Carlier | Gebauer

Dor Guez

21 Sep - 02 Nov 2013

© Dor Guez
DOR GUEZ
40 DAYS
21 September – 2 November 2013

carlier | gebauer is pleased to present Dor Guez‘s recent project 40 DAYS for the first time to the German audience. The exhibition premiered at ArtPace, San Antonio, Texas and then travelled to The Mosaic Rooms, Al- Qattan Foundation, London.
Guez’s heritage is deeply routed in the history of the Middle East, he was born to a Christian Palestinian and Jewish Tunisian family.
His work focuses on depicting the history and experiences of the Christian Palestinian minority, a dispersed community whose voices and experiences have been marginalized by the prevailing narratives of the region.

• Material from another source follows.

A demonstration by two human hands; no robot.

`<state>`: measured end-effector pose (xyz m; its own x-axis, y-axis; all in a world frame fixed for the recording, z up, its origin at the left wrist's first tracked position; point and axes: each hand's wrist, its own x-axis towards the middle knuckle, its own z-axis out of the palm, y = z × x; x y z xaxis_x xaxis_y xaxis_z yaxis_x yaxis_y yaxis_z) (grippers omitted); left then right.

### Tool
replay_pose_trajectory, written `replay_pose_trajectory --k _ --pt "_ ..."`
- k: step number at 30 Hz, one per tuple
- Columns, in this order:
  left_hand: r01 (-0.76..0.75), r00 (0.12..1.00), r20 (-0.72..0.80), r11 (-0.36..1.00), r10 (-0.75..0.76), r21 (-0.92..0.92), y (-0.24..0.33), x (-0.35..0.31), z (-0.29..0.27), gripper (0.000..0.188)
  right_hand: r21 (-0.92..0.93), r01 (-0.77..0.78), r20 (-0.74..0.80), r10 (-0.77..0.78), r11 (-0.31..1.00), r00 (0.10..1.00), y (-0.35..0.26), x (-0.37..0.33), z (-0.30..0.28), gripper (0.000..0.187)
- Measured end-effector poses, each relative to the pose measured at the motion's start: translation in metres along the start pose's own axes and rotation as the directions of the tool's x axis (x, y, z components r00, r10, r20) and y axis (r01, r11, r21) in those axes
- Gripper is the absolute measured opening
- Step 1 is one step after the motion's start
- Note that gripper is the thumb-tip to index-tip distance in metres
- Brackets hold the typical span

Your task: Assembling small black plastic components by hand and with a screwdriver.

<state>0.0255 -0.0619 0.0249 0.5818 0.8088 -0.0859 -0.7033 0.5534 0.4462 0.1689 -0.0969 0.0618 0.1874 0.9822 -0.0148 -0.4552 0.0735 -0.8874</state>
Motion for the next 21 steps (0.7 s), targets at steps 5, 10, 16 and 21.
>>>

Guez’s work explores contemporary art roles in provoking questions about history, nationality, ethnicity, and personal identity. Guez‘s practice includes photographic and video techniques, scanned archival images, which he calls “scanograms”, and video installations, which are at once documentary, testimonial and experimental films.
40 DAYS is a multi-channel video piece and photographic series about the destroyed gravesites in the Christian Palestinian cemetery in the city of Lod (previously known by its Arabic name of Al-Lydd). The images originate from Guez’s ongoing project: The C.P.A. (Christian-Palestinian Archive), a growing collection of archival documents from the Palestinian diaspora. In a publication devoted to the project Guez describes the project during a conversation with Mitra Abbaspour, associate curator of photography at Moma:
40 DAYS deals with the position of the Chrisian Palestinian minority in the post “Arab Spring” reality of the Middle East. Both the video works and printed materials relate to the history of the image as an object - the tears, folds and cuts. In the video you see the result of the destruction of the Christian Palestinian cemetery in the city of “Lod/Al-Lydd”, and, in parallel, the destruction of the actual photographs, which were taken by my grandfather to the police as evidence. The first destruction is a pure hate crime; the second, of the photographs themselves, notwithstanding poetic and aesthetic appearances, reflects the desperation of a disenfranchised and marginalized community.
Dor Guez was born in Jerusalem in 1980 and currently lives and works in Tel Aviv. His work has been featured at the The Mosaic Room, London; Tel Aviv Museum of Art; KW Institute for Contemporary Art in Berlin; the 12th Istanbul Biennial; the 17th Videobrasil in São Paolo; The Jewish Museum, New York, the 3rd Moscow International Biennial; Palais de Tokyo, Paris; Benin Biennial, Artspace in San Antonio and more. Recently he had a first overview at the Rose Art Museum in Boston. Guez is the recipient of the Orgler Scholarship, Tel Aviv University; Ruth Ann and Nathan Perlmutter Artist in Residency Award, Rose Art Museum, Brandeis University; and International Artist in Residence Award, Artpace, San Antonio. Guez is a lecturer in the History and Theory Department at Bezalel Academy of Arts and Design, Jerusalem, and a PHD researcher affiliated with Tel Aviv University.*

Extract of the press release of The Mosaic Rooms, see also:1
http://www.mosaicrooms.org/dor-guez/.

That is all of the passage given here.